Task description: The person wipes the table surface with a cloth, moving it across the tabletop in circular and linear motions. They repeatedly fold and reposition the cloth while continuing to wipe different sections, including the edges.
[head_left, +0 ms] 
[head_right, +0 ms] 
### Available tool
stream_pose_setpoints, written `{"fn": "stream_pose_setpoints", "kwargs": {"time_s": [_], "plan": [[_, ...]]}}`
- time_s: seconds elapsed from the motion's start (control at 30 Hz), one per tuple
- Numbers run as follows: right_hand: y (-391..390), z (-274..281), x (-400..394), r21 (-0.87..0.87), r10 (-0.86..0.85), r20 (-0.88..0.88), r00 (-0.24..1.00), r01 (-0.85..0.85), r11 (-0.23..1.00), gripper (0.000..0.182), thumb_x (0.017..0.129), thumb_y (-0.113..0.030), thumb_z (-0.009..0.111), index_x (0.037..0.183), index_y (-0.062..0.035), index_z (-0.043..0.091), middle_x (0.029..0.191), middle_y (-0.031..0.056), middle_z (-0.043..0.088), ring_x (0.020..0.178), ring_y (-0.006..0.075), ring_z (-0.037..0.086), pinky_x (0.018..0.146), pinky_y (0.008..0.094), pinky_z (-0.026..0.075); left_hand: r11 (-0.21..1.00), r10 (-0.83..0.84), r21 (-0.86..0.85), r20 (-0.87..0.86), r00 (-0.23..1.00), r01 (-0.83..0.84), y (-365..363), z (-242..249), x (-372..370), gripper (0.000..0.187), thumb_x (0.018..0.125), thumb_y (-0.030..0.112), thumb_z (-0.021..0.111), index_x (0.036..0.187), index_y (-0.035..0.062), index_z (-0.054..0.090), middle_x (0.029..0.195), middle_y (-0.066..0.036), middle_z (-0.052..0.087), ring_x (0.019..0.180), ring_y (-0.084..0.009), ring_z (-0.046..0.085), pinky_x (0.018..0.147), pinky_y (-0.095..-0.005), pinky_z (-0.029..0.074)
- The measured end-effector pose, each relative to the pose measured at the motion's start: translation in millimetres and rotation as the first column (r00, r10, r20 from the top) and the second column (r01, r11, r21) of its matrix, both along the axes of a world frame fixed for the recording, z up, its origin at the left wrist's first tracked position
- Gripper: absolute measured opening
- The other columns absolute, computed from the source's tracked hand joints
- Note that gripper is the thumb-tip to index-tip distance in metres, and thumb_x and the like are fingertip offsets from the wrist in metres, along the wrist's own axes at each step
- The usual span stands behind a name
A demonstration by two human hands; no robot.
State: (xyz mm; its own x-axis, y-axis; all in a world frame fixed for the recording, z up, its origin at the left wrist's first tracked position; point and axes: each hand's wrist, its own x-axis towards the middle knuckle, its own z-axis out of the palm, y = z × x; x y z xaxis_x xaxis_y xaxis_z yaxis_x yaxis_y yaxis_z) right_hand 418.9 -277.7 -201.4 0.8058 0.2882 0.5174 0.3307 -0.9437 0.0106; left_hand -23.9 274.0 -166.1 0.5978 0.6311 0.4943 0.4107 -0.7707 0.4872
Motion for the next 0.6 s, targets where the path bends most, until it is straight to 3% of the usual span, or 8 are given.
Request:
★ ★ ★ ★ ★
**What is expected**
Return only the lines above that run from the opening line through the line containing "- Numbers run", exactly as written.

**Task result**
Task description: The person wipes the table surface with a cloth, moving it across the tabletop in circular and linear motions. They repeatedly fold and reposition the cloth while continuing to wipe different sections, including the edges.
[head_left, +0 ms] 
[head_right, +0 ms] 
### Available tool
stream_pose_setpoints, written `{"fn": "stream_pose_setpoints", "kwargs": {"time_s": [_], "plan": [[_, ...]]}}`
- time_s: seconds elapsed from the motion's start (control at 30 Hz), one per tuple
- Numbers run as follows: right_hand: y (-391..390), z (-274..281), x (-400..394), r21 (-0.87..0.87), r10 (-0.86..0.85), r20 (-0.88..0.88), r00 (-0.24..1.00), r01 (-0.85..0.85), r11 (-0.23..1.00), gripper (0.000..0.182), thumb_x (0.017..0.129), thumb_y (-0.113..0.030), thumb_z (-0.009..0.111), index_x (0.037..0.183), index_y (-0.062..0.035), index_z (-0.043..0.091), middle_x (0.029..0.191), middle_y (-0.031..0.056), middle_z (-0.043..0.088), ring_x (0.020..0.178), ring_y (-0.006..0.075), ring_z (-0.037..0.086), pinky_x (0.018..0.146), pinky_y (0.008..0.094), pinky_z (-0.026..0.075); left_hand: r11 (-0.21..1.00), r10 (-0.83..0.84), r21 (-0.86..0.85), r20 (-0.87..0.86), r00 (-0.23..1.00), r01 (-0.83..0.84), y (-365..363), z (-242..249), x (-372..370), gripper (0.000..0.187), thumb_x (0.018..0.125), thumb_y (-0.030..0.112), thumb_z (-0.021..0.111), index_x (0.036..0.187), index_y (-0.035..0.062), index_z (-0.054..0.090), middle_x (0.029..0.195), middle_y (-0.066..0.036), middle_z (-0.052..0.087), ring_x (0.019..0.180), ring_y (-0.084..0.009), ring_z (-0.046..0.085), pinky_x (0.018..0.147), pinky_y (-0.095..-0.005), pinky_z (-0.029..0.074)

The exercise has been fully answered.